Should I drop the entire cluster?



are you receiving any kind of error messages,while taking database dump with "pg_dump" utility. 

If you are not receiving any kind of error message,try to take a database dump and restore database dump file in another database server and perform all sanity checks. If all sanity checks are working fine,you can create a new cluster and restore all database dump's.

Thanks & Regards
Raghu Ram
 

Re: invalid OID warning after disk failure

From
Gabriel Sánchez Martínez
Date:


On Nov 17, 2014, at 3:28, Raghu Ram <raghuchennuru@gmail.com> wrote:

On Mon, Nov 17, 2014 at 10:20 AM, Gabriel Sánchez Martínez <gabrielesanchez@gmail.com> wrote:

The situation appears to be stable now, but upon running REINDEX and VACUUM on one of the databases, I get the following:

WARNING:  relation "pg_attrdef" TID 1/1: OID is invalid
WARNING:  relation "pg_attrdef" TID 1/2: OID is invalid
WARNING:  relation "pg_attrdef" TID 1/3: OID is invalid
...

Should I drop the database and restore it from a backup?  My most recent backup is from late September, so I would lose some data.  I also backed up what I could as soon as the disks started giving errors, but I don't know if I can trust that.

Should I drop the entire cluster?



are you receiving any kind of error messages,while taking database dump with "pg_dump" utility. 

I am getting these when running vacuum on the live database.

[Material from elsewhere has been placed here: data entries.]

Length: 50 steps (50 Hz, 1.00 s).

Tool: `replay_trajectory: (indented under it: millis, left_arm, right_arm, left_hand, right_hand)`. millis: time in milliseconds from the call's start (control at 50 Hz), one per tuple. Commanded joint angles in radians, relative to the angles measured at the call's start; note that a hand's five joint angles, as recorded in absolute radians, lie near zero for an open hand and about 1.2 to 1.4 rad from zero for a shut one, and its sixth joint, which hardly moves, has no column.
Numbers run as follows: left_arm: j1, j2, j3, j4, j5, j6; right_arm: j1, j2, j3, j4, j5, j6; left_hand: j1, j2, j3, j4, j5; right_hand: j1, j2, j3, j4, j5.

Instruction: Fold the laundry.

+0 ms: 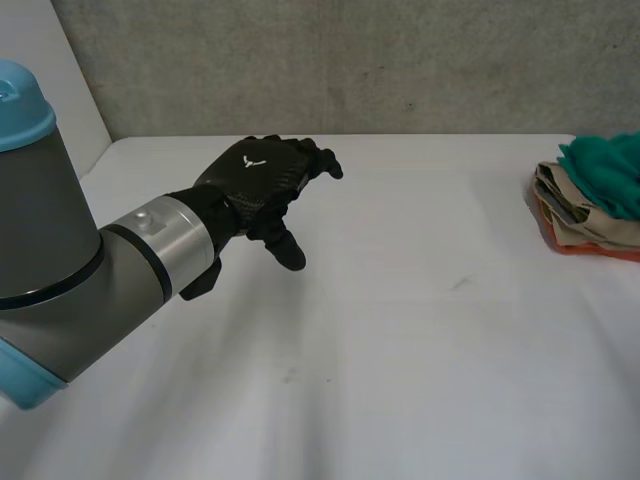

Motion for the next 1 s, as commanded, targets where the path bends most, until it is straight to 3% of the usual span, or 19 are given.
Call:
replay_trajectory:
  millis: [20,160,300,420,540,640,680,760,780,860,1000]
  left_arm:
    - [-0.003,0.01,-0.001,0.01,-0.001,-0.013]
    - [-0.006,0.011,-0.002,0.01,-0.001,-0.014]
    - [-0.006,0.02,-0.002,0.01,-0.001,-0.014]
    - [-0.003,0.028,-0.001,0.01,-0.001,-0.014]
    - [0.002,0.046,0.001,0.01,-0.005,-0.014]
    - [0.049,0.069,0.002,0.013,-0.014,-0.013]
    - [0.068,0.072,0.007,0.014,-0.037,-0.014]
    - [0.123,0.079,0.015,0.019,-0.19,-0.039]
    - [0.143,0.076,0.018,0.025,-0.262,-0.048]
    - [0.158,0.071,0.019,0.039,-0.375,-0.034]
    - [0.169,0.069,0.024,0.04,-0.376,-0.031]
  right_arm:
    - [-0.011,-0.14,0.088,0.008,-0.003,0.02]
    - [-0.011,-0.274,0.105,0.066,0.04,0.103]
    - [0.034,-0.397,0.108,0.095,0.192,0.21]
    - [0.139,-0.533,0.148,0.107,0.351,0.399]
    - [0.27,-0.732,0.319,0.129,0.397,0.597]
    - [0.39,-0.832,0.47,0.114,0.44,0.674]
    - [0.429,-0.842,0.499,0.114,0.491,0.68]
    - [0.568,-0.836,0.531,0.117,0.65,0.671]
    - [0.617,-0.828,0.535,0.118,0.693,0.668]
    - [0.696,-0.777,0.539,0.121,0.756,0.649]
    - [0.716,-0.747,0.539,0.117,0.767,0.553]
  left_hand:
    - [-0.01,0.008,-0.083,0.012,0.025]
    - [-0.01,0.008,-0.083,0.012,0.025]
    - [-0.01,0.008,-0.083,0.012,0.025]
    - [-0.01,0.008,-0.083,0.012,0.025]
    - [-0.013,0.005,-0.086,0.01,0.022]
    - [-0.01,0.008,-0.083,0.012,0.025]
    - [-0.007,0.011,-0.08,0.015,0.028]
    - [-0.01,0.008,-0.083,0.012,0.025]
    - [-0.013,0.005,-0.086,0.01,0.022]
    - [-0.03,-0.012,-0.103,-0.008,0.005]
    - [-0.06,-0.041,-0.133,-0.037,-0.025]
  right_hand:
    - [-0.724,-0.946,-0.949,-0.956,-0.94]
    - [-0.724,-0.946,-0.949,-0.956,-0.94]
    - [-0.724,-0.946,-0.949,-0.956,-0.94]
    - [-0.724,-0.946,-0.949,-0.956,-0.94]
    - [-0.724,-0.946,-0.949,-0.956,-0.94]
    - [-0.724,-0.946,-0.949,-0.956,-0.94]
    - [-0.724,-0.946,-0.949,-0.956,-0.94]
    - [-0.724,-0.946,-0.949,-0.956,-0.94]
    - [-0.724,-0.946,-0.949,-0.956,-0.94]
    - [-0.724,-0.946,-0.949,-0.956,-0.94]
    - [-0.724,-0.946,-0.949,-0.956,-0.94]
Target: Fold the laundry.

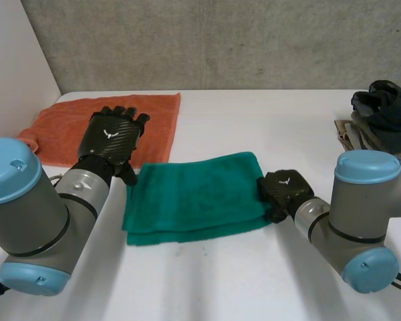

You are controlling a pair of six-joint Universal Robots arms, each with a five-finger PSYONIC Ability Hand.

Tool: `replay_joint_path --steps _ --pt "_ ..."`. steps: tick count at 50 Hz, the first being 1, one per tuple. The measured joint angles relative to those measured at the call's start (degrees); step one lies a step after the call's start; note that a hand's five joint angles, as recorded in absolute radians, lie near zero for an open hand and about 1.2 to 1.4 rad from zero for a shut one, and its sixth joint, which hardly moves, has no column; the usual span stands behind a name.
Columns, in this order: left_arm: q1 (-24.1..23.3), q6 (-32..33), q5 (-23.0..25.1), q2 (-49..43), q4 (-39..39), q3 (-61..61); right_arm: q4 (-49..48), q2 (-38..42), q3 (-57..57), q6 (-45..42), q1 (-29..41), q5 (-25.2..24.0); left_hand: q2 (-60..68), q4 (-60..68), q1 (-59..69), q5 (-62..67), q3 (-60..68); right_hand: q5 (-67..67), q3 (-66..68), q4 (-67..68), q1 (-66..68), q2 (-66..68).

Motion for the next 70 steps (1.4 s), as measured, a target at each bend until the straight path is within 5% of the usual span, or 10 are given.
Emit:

Earlier I ran pg_dump. It was not working for the whole database due to I/O errors, so i did a series of more selective dumps, schema by schema and excluding the offending tables, so that I didn't get any errors or warnings. In the live database I dropped the few tables that were responsible for the pg_dump errors.


If you are not receiving any kind of error message,try to take a database dump and restore database dump file in another database server and perform all sanity checks. If all sanity checks are working fine,you can create a new cluster and restore all database dump's.

Thanks & Regards
Raghu Ram
 

Re: invalid OID warning after disk failure

From
Gabriel Sánchez Martínez
Date:


On Nov 17, 2014, at 8:10, Gabriel Sánchez Martínez <gabrielesanchez@gmail.com> wrote:



On Nov 17, 2014, at 3:28, Raghu Ram <raghuchennuru@gmail.com> wrote:

On Mon, Nov 17, 2014 at 10:20 AM, Gabriel Sánchez Martínez <gabrielesanchez@gmail.com> wrote:

The situation appears to be stable now, but upon running REINDEX and VACUUM on one of the databases, I get the following:

WARNING:  relation "pg_attrdef" TID 1/1: OID is invalid
WARNING:  relation "pg_attrdef" TID 1/2: OID is invalid
WARNING:  relation "pg_attrdef" TID 1/3: OID is invalid
...

Should I drop the database and restore it from a backup?  My most recent backup is from late September, so I would lose some data.  I also backed up what I could as soon as the disks started giving errors, but I don't know if I can trust that.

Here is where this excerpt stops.